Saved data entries
____________________
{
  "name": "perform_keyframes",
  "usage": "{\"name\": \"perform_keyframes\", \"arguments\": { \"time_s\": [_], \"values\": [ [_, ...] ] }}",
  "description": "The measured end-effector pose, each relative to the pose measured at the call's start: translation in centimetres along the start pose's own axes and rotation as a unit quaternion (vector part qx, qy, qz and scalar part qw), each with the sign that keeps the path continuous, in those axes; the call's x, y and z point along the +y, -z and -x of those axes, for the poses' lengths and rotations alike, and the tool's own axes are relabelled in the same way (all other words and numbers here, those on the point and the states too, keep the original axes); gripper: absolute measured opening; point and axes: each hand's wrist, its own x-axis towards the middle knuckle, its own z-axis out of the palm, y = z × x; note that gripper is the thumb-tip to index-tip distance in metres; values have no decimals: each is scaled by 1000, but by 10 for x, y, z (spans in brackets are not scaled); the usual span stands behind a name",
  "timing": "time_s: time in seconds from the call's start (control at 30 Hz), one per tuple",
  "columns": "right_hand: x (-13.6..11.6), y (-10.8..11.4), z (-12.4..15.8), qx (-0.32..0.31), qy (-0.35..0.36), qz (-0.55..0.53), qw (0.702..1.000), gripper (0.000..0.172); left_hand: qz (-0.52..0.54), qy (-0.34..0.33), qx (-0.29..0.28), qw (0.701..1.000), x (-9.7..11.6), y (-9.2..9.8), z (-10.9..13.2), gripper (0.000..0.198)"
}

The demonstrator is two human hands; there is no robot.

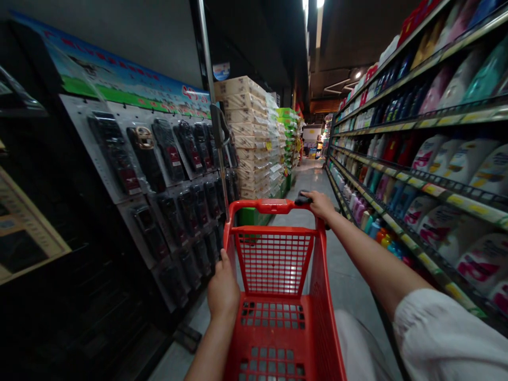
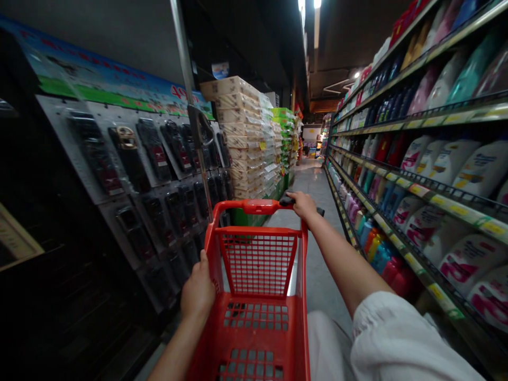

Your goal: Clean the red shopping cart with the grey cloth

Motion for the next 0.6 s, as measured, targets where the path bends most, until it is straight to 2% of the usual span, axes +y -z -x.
{"name": "perform_keyframes", "arguments": {
  "time_s": [0.07,0.17,0.27,0.6],
  "values": [
    [-12,-2,-7,5,-12,-1,1000,56,4,-3,2,1000,0,-2,-1,71],
    [-37,-6,-14,-36,-19,32,999,50,4,5,2,1000,1,-3,-1,69],
    [-66,-11,-19,-50,-10,24,998,46,5,13,0,1000,3,-4,0,68],
    [-167,-26,-41,-60,59,41,996,38,15,25,-17,999,6,-2,3,67]
  ]
}}
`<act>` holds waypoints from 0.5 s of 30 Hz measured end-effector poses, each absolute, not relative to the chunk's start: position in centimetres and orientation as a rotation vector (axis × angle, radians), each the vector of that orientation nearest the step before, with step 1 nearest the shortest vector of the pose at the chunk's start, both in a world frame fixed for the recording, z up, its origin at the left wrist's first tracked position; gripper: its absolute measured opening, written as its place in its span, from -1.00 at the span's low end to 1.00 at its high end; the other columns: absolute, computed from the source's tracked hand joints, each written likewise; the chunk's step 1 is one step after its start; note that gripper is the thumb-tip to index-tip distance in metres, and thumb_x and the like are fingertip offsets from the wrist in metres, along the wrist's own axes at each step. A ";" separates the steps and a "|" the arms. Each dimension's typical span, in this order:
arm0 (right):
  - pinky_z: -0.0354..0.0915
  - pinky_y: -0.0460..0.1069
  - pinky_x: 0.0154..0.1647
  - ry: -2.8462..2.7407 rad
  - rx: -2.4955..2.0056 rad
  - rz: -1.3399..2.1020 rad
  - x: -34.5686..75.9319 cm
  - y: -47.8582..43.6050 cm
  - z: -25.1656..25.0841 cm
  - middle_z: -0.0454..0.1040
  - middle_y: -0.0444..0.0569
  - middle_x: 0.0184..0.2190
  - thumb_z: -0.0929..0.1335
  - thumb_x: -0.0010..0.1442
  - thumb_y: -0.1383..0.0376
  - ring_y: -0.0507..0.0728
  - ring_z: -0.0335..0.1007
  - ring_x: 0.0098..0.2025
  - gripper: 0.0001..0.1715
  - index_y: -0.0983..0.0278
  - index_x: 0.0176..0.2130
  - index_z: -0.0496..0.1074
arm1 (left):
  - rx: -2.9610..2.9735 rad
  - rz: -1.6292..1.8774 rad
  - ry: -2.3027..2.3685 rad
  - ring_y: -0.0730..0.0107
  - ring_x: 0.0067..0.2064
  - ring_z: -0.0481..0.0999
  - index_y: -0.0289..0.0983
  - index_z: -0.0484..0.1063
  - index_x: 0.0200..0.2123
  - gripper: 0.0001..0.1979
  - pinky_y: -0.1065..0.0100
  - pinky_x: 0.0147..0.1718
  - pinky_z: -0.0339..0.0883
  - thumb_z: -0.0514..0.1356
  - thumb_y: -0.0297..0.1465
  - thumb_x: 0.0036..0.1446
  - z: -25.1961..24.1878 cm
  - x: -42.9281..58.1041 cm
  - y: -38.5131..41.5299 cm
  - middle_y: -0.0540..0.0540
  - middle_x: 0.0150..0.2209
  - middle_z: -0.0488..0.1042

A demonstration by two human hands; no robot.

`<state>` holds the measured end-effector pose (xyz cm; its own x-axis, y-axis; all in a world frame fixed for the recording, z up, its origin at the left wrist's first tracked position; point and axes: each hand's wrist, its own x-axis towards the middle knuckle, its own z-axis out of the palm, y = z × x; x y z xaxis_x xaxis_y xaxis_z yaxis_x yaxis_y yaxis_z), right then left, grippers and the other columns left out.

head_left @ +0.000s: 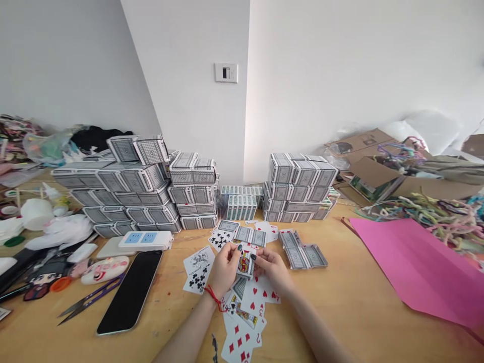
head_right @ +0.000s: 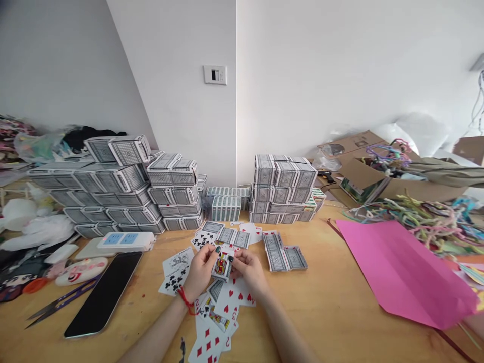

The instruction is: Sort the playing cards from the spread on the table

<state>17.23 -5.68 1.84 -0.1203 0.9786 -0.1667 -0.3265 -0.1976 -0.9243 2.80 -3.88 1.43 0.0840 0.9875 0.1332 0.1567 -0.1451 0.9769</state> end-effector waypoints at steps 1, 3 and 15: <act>0.29 -0.07 -0.55 -0.894 -1.017 1.558 17.1 -5.7 1.8 0.41 -0.14 -0.57 0.42 -0.19 0.10 0.01 0.32 -0.58 -0.63 0.29 -0.46 0.28 | 1.481 1.177 1.211 0.49 -0.53 0.18 -0.25 0.22 -0.50 -0.82 0.49 -0.54 0.09 0.03 -0.26 0.02 1.4 2.8 -3.9 0.07 -0.59 0.17; 0.28 -0.08 -0.55 -0.868 -1.000 1.538 17.0 -5.8 1.6 0.40 -0.15 -0.55 0.42 -0.18 0.11 0.00 0.32 -0.57 -0.65 0.28 -0.47 0.28 | 1.496 1.174 1.220 0.49 -0.52 0.20 -0.25 0.23 -0.49 -0.82 0.49 -0.53 0.09 0.03 -0.27 0.03 1.4 2.8 -3.9 0.07 -0.58 0.19; 0.12 -0.13 -0.61 -0.863 -0.983 1.429 17.3 -5.7 0.9 0.39 -0.14 -0.55 0.40 -0.12 0.19 -0.03 0.23 -0.61 -0.74 0.29 -0.45 0.31 | 1.322 1.075 0.951 0.44 -0.43 0.36 -0.27 0.33 -0.41 -0.89 0.45 -0.43 0.22 0.07 -0.38 -0.02 1.8 2.6 -3.6 0.01 -0.46 0.40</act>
<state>17.32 -5.68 0.93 -0.0088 0.9956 -0.0928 -0.3812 -0.0891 -0.9202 2.57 -3.57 1.81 0.2582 0.9643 0.0591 -0.0587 -0.0454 0.9972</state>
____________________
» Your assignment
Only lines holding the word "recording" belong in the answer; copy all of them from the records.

» Finished task
`<act>` holds waypoints from 0.5 s of 30 Hz measured end-effector poses, each absolute, not relative to the chunk's start: position in centimetres and orientation as a rotation vector (axis × angle, radians), each the vector of that orientation nearest the step before, with step 1 nearest the shortest vector of the pose at the chunk's start, both in a world frame fixed for the recording, z up, its origin at the left wrist's first tracked position; gripper: its absolute measured opening, written as its place in its span, from -1.00 at the span's low end to 1.00 at its high end; the other columns: absolute, computed from the source's tracked hand joints, each written likewise; the chunk's step 1 is one step after its start; note that gripper is the thumb-tip to index-tip distance in metres, and thumb_x and the like are fingertip offsets from the wrist in metres, along the wrist's own axes at each step. A ";" separates the steps and a "|" the arms. Each dimension's typical span, in this order:
`<state>` holds the measured end-effector pose (xyz cm; its own x-axis, y-axis; all in a world frame fixed for the recording, z up, its origin at the left wrist's first tracked position; point and axes: each hand's wrist, its own x-axis towards the middle knuckle, its own z-axis out of the palm, y = z × x; x y z xaxis_x xaxis_y xaxis_z yaxis_x yaxis_y yaxis_z), right then left, grippers and the other columns left out.

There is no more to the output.